Exercise instructions - What's wanted here is the full listing below, repeated exactly, with no images in it.

^^^^^^^^^^^^^^^^

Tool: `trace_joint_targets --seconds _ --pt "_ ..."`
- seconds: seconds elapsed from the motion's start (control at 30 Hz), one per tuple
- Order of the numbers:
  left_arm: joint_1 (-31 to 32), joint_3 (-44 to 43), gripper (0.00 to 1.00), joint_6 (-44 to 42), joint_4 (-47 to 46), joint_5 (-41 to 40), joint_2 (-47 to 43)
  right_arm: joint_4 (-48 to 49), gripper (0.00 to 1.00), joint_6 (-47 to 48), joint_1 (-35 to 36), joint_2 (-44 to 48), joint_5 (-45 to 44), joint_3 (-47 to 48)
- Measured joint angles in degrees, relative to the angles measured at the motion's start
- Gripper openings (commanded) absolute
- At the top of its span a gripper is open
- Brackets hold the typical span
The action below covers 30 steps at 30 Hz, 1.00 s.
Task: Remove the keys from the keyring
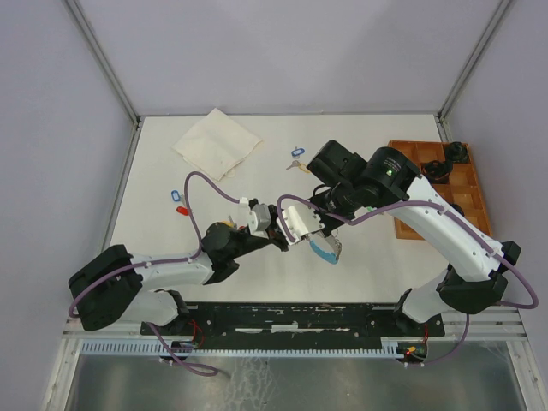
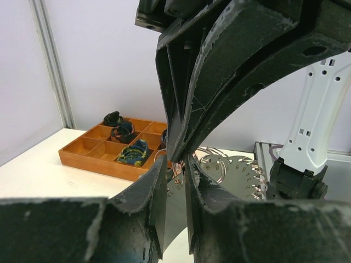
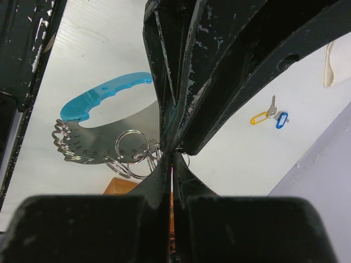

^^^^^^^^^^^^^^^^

Answer box -
Tool: `trace_joint_targets --seconds _ --pt "_ ..."`
- seconds: seconds elapsed from the motion's start (control at 30 Hz), one per tuple
- Order of the numbers:
  left_arm: joint_1 (-31 to 32), joint_3 (-44 to 43), gripper (0.00 to 1.00), joint_6 (-44 to 42), joint_4 (-47 to 46), joint_5 (-41 to 40), joint_2 (-47 to 43)
  right_arm: joint_4 (-48 to 49), gripper (0.00 to 1.00), joint_6 (-47 to 48), joint_1 (-35 to 36), joint_2 (-44 to 48), joint_5 (-45 to 44), joint_3 (-47 to 48)
- Measured joint angles in degrees, relative to the angles measured at the motion's start
- Gripper openings (commanded) absolute
- At the top of its span a gripper is open
- Brackets hold the typical span
The action below covers 30 steps at 30 Hz, 1.00 s.
Task: Remove the keys from the keyring

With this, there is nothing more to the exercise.